Bad solution #1: Cache in Redis
- Complex invalidation logic
- What if Redis goes down?
- Need to write code for cache
Bad solution #2: Separate analytics database
- Replication, synchronization, ETL
- Another service
Correct solution: Materialized Views
-- Create materialized view with aggregated data
CREATE MATERIALIZED VIEW monthly_revenue AS
SELECT
DATE_TRUNC('month', created_at) as month,
category,
COUNT(*) as orders_count,
SUM(total) as total_revenue,
AVG(total) as avg_order_value,
COUNT(DISTINCT user_id) as unique_customers
FROM orders
WHERE status = 'completed'
GROUP BY DATE_TRUNC('month', created_at), category
ORDER BY month DESC, total_revenue DESC;
-- Index for fast access
CREATE INDEX idx_monthly_revenue_month ON monthly_revenue (month);
-- Refresh data (can be via cron)
REFRESH MATERIALIZED VIEW monthly_revenue;
-- Concurrently (without blocking reads)
REFRESH MATERIALIZED VIEW CONCURRENTLY monthly_revenue;Usage:
-- Instant query instead of 30 seconds
SELECT * FROM monthly_revenue
WHERE month >= '2024-01-01'
ORDER BY total_revenue DESC;
-- Execution time: 2ms (was 30s)Advanced Features
-- Materialized view with JOINs
CREATE MATERIALIZED VIEW user_activity_summary AS
SELECT
u.id,
u.email,
u.created_at as registered_at,
COUNT(DISTINCT o.id) as total_orders,
SUM(o.total) as lifetime_value,
MAX(o.created_at) as last_order_date,
COUNT(DISTINCT DATE(o.created_at)) as active_days
FROM users u
LEFT JOIN orders o ON o.user_id = u.id
GROUP BY u.id;
-- For CONCURRENTLY need UNIQUE index
CREATE UNIQUE INDEX idx_user_activity_id
ON user_activity_summary (id);
-- Now can refresh without blocking
REFRESH MATERIALIZED VIEW CONCURRENTLY user_activity_summary;Automatic Refresh
-- Function for refresh
CREATE OR REPLACE FUNCTION refresh_all_matviews()
RETURNS void AS $$
BEGIN
REFRESH MATERIALIZED VIEW CONCURRENTLY monthly_revenue;
REFRESH MATERIALIZED VIEW CONCURRENTLY user_activity_summary;
RAISE NOTICE 'Materialized views refreshed at %', NOW();
END;
$$ LANGUAGE plpgsql;
-- Schedule via pg_cron (extension)
-- Every hour at :05 minutes
SELECT cron.schedule('refresh-matviews', '5 * * * *', 'SELECT refresh_all_matviews()');
-- Or via external cron
-- 5 * * * * psql -d mydb -c "REFRESH MATERIALIZED VIEW CONCURRENTLY monthly_revenue"Real Case: CEO Dashboard from 45s to 50ms
Project: Fintech startup (2024)
Problem: CEO wanted real-time metrics.
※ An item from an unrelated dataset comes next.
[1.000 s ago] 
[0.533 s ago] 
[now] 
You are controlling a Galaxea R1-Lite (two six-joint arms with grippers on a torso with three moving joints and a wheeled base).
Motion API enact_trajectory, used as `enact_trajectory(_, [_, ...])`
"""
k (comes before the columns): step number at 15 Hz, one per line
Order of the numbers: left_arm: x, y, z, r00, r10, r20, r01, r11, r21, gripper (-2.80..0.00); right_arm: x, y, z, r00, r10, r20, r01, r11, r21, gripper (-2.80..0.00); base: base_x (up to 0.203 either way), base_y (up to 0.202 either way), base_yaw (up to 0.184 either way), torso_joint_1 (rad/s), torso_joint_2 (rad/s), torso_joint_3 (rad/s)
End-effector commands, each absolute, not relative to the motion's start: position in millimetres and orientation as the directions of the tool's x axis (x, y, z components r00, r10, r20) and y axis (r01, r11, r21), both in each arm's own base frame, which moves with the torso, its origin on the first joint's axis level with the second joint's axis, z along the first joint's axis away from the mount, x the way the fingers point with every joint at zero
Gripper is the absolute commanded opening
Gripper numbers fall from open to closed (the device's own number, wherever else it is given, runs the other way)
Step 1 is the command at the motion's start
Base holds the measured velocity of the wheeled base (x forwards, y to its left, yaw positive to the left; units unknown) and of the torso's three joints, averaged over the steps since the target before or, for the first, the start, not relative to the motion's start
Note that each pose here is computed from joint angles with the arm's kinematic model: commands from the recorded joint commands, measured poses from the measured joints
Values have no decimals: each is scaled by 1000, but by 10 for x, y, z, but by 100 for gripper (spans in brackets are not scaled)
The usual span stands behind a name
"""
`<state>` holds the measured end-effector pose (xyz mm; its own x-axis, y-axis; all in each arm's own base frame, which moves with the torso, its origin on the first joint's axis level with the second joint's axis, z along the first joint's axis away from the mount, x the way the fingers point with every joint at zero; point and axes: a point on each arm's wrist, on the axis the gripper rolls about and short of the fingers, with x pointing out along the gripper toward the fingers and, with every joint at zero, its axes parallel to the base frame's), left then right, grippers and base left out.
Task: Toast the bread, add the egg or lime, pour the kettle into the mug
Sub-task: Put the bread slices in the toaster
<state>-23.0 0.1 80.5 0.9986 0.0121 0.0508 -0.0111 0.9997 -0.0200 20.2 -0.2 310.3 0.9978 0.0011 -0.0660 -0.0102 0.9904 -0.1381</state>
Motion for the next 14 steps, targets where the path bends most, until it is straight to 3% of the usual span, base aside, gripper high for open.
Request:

Dashboard made 12 heavy queries. Page load — 45 seconds. Database under load.
Solution:
-- 1. Materialized view for all metrics
CREATE MATERIALIZED VIEW dashboard_metrics AS
SELECT
'total_users'::text as metric,
COUNT(*)::bigint as value,
NULL::jsonb as details
FROM users
UNION ALL
SELECT
'active_users_30d',
COUNT(DISTINCT user_id),
NULL
FROM events
WHERE created_at > NOW() - INTERVAL '30 days'
UNION ALL
SELECT
'revenue_today',
SUM(amount)::bigint,
jsonb_build_object(
'count', COUNT(*),
'avg', AVG(amount)
)
FROM payments
WHERE DATE(created_at) = CURRENT_DATE
-- ... 9 more metrics
;
-- 2. Refresh every 5 minutes
SELECT cron.schedule(
'refresh-dashboard',
'*/5 * * * *',
'REFRESH MATERIALIZED VIEW CONCURRENTLY dashboard_metrics'
);Result:
- ⚡ Dashboard load: 45s → 50ms
- 📊 Data "near real-time" (5 min delay)
- 🎯 Database load dropped 10x
CONCURRENTLY requires UNIQUE index on materialized view. Without it PostgreSQL will block reads during refresh.
Pattern 7: Partitioning — Terabytes of Data Without Pain
Problem: Table Grew to Hundreds of Gigabytes
Classic story: events table grows 10GB per month. After year — 120GB. After 3 years — 400GB. Queries slow. VACUUM takes hours. Indexes huge.
Correct solution: Table Partitioning
PostgreSQL supports several partition types:
- RANGE — by ranges (dates, numbers)
- LIST — by value list (categories, statuses)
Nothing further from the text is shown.